*DESCRIPTION OF THE TASK*:
Give back exactly the lines that run from the beginning of the entries to the line containing "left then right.", both included, and nothing else.

=======

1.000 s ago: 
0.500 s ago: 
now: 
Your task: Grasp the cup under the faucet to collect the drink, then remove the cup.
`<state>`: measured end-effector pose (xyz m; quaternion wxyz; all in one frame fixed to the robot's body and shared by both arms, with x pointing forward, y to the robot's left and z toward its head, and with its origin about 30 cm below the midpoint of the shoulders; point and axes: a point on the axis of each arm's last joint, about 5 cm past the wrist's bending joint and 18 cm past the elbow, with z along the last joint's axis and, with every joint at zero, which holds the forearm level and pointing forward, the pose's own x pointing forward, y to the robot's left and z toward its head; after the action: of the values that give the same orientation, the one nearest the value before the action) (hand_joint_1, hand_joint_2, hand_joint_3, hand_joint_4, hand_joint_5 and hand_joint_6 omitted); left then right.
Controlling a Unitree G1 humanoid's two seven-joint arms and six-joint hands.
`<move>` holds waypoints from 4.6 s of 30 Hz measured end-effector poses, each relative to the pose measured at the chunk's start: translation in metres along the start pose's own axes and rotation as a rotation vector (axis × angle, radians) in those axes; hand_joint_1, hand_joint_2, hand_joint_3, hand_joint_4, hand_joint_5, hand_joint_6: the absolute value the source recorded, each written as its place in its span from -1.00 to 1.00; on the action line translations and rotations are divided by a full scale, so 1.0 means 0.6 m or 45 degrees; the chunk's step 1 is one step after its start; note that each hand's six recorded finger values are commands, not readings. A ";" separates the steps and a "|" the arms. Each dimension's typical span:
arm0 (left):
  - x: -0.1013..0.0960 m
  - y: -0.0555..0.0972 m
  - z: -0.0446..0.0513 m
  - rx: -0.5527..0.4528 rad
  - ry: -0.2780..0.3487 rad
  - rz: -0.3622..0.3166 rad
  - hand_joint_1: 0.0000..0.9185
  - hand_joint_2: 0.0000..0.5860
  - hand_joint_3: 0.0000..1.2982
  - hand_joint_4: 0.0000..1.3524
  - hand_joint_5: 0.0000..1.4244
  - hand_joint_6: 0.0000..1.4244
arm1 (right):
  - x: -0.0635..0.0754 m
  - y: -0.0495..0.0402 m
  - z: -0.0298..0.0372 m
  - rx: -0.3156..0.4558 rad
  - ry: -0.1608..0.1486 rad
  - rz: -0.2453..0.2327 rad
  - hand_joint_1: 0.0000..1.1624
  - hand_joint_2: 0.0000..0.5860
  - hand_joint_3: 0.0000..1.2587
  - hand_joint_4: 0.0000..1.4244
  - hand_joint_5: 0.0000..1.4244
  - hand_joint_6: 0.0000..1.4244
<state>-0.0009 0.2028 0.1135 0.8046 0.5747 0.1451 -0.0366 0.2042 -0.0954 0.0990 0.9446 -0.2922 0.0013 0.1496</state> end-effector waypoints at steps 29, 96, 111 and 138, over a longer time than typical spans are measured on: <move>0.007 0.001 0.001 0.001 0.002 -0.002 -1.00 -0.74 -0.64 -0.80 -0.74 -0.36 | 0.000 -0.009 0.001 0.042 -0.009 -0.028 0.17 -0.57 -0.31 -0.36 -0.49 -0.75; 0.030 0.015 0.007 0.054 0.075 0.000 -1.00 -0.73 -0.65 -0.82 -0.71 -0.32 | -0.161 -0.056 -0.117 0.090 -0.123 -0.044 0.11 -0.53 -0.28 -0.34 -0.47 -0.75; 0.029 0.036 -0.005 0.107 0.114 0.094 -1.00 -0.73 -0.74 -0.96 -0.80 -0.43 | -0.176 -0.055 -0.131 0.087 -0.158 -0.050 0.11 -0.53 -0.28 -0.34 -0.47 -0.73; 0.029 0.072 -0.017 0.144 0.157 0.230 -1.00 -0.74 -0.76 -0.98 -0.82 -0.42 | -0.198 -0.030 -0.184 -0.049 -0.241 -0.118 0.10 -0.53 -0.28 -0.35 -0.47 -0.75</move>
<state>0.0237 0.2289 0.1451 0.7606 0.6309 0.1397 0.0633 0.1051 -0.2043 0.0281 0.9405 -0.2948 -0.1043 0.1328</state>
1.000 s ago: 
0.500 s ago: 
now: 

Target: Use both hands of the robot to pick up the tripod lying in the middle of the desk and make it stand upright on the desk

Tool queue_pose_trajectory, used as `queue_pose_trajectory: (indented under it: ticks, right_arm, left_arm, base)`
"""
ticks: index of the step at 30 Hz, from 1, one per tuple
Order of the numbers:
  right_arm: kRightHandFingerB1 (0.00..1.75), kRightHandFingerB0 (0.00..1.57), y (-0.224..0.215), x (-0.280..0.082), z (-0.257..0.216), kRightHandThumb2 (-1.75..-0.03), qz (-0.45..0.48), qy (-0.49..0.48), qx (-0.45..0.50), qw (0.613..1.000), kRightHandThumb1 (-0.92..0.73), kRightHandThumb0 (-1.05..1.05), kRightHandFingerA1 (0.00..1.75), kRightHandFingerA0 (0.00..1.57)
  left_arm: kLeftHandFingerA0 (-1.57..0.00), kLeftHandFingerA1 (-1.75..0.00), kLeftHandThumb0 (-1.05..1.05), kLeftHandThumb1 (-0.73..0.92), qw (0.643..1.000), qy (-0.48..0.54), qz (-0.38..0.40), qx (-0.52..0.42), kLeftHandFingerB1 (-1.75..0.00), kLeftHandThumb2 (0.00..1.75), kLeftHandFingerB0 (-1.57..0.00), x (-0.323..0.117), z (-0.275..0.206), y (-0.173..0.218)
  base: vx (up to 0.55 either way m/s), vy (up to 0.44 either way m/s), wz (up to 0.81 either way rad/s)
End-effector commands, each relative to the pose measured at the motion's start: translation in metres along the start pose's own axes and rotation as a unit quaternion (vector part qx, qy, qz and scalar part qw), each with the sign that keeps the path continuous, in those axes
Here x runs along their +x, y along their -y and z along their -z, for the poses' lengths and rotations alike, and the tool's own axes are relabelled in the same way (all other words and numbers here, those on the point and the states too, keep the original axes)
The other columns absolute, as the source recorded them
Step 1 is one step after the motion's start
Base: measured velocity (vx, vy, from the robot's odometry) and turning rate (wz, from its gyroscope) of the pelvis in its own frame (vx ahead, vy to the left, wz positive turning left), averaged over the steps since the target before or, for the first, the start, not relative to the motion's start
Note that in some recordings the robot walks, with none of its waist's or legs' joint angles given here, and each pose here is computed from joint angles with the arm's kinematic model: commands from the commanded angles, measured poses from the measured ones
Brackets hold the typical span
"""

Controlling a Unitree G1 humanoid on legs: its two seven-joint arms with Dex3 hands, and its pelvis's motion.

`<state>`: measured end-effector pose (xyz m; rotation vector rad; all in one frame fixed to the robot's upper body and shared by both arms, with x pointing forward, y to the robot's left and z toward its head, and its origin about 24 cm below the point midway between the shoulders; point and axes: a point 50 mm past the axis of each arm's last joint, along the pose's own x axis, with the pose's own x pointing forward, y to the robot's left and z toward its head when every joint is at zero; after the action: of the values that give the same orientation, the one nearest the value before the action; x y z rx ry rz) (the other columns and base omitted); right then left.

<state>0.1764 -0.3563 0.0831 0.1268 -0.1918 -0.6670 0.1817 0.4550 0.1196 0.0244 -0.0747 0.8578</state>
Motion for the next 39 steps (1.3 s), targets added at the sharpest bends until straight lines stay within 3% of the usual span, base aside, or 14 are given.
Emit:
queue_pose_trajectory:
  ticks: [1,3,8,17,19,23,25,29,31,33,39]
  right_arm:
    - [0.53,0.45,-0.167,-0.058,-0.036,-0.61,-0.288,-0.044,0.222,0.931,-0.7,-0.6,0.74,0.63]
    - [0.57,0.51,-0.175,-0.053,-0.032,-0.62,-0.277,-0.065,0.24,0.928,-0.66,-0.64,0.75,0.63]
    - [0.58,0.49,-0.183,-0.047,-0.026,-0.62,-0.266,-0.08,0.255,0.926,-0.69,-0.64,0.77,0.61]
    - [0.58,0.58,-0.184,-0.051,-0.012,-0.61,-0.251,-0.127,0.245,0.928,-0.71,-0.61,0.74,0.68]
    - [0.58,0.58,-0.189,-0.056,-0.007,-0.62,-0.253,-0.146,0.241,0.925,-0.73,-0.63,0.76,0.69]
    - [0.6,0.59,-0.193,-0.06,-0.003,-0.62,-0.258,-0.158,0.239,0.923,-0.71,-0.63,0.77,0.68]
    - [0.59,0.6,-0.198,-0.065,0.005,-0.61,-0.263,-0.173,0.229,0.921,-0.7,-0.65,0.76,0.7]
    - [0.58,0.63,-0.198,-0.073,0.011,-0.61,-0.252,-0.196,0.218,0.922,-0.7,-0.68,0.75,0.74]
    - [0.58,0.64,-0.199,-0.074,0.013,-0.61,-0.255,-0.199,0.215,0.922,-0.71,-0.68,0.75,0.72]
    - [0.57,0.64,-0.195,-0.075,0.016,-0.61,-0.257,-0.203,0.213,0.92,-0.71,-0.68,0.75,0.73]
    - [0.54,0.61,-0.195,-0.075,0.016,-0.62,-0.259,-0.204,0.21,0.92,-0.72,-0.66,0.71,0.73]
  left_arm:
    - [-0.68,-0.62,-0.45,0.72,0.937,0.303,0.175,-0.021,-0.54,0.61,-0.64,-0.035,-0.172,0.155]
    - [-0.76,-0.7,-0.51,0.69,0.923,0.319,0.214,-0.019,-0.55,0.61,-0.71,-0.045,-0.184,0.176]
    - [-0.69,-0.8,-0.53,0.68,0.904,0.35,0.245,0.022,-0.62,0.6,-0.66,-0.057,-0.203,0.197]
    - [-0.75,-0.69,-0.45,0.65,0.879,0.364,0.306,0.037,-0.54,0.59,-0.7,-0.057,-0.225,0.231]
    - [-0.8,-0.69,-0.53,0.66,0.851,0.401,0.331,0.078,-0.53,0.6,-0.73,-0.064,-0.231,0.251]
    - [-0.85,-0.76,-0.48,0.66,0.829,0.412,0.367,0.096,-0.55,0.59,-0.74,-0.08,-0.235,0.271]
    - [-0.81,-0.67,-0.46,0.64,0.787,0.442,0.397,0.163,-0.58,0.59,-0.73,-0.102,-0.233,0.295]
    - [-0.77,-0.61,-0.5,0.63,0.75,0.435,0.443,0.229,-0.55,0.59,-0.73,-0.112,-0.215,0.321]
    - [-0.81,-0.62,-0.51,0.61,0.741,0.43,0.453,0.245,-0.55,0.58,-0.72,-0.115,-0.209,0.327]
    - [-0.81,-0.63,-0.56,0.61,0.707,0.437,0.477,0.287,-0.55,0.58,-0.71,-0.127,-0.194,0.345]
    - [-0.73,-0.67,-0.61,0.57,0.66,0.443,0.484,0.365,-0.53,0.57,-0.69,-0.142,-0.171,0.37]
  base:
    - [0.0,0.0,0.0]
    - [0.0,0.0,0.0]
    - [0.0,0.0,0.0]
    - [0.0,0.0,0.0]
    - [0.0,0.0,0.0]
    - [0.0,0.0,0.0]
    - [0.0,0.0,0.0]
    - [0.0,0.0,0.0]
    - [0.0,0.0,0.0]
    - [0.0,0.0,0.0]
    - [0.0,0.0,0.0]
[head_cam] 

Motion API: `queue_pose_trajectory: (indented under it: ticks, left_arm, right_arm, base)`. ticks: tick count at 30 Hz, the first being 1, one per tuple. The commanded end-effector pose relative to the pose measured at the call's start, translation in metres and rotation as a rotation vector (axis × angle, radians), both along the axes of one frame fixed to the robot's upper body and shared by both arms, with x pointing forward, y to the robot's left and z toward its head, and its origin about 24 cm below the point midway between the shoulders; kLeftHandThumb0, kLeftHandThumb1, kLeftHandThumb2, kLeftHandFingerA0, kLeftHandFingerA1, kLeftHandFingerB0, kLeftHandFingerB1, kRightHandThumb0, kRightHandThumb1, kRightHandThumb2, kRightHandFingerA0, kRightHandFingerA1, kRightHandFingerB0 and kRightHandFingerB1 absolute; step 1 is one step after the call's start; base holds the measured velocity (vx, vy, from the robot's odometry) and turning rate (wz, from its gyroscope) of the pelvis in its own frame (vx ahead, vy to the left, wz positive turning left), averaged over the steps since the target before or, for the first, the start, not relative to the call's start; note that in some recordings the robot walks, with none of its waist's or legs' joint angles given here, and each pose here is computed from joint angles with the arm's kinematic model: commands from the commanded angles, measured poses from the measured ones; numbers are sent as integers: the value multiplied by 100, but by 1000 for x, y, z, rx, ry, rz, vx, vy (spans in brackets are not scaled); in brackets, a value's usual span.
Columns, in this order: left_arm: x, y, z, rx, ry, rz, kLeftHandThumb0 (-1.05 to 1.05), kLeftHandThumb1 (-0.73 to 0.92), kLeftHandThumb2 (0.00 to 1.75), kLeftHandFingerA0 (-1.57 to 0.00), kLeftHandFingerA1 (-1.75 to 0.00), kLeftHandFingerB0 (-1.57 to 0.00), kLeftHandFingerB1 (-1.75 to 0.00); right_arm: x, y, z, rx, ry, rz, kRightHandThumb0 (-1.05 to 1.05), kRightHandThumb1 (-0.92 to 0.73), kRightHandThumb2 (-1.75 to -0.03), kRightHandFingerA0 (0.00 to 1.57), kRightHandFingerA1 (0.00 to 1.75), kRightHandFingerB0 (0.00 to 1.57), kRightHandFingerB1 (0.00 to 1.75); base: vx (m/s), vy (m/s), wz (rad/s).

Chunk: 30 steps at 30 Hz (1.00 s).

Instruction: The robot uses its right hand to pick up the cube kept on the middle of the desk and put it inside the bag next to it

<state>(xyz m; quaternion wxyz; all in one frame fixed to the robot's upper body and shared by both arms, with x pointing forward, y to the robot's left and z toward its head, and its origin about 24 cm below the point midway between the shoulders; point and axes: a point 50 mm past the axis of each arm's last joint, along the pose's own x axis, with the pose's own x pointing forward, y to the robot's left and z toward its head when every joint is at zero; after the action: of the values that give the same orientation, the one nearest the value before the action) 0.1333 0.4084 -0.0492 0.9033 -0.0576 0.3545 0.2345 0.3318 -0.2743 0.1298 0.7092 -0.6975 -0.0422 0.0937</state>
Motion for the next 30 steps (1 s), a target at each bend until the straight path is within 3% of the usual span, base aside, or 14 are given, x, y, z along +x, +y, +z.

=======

*ANSWER TO THE PROBLEM*:
1.000 s ago: 
0.500 s ago: 
now: 
Your task: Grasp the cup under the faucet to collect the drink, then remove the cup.
`<state>`: measured end-effector pose (xyz m; quaternion wxyz; all in one frame fixed to the robot's body and shared by both arms, with x pointing forward, y to the robot's left and z toward its head, and with its origin about 30 cm below the midpoint of the shoulders; point and axes: a point on the axis of each arm's last joint, about 5 cm past the wrist's bending joint and 18 cm past the elbow, with z along the last joint's axis and, with every joint at zero, which holds the forearm level and pointing forward, the pose's own x pointing forward, y to the robot's left and z toward its head; after the action: of the values that give the same orientation, the one nearest the value before the action) (hand_joint_1, hand_joint_2, hand_joint_3, hand_joint_4, hand_joint_5 and hand_joint_6 omitted); left then right.

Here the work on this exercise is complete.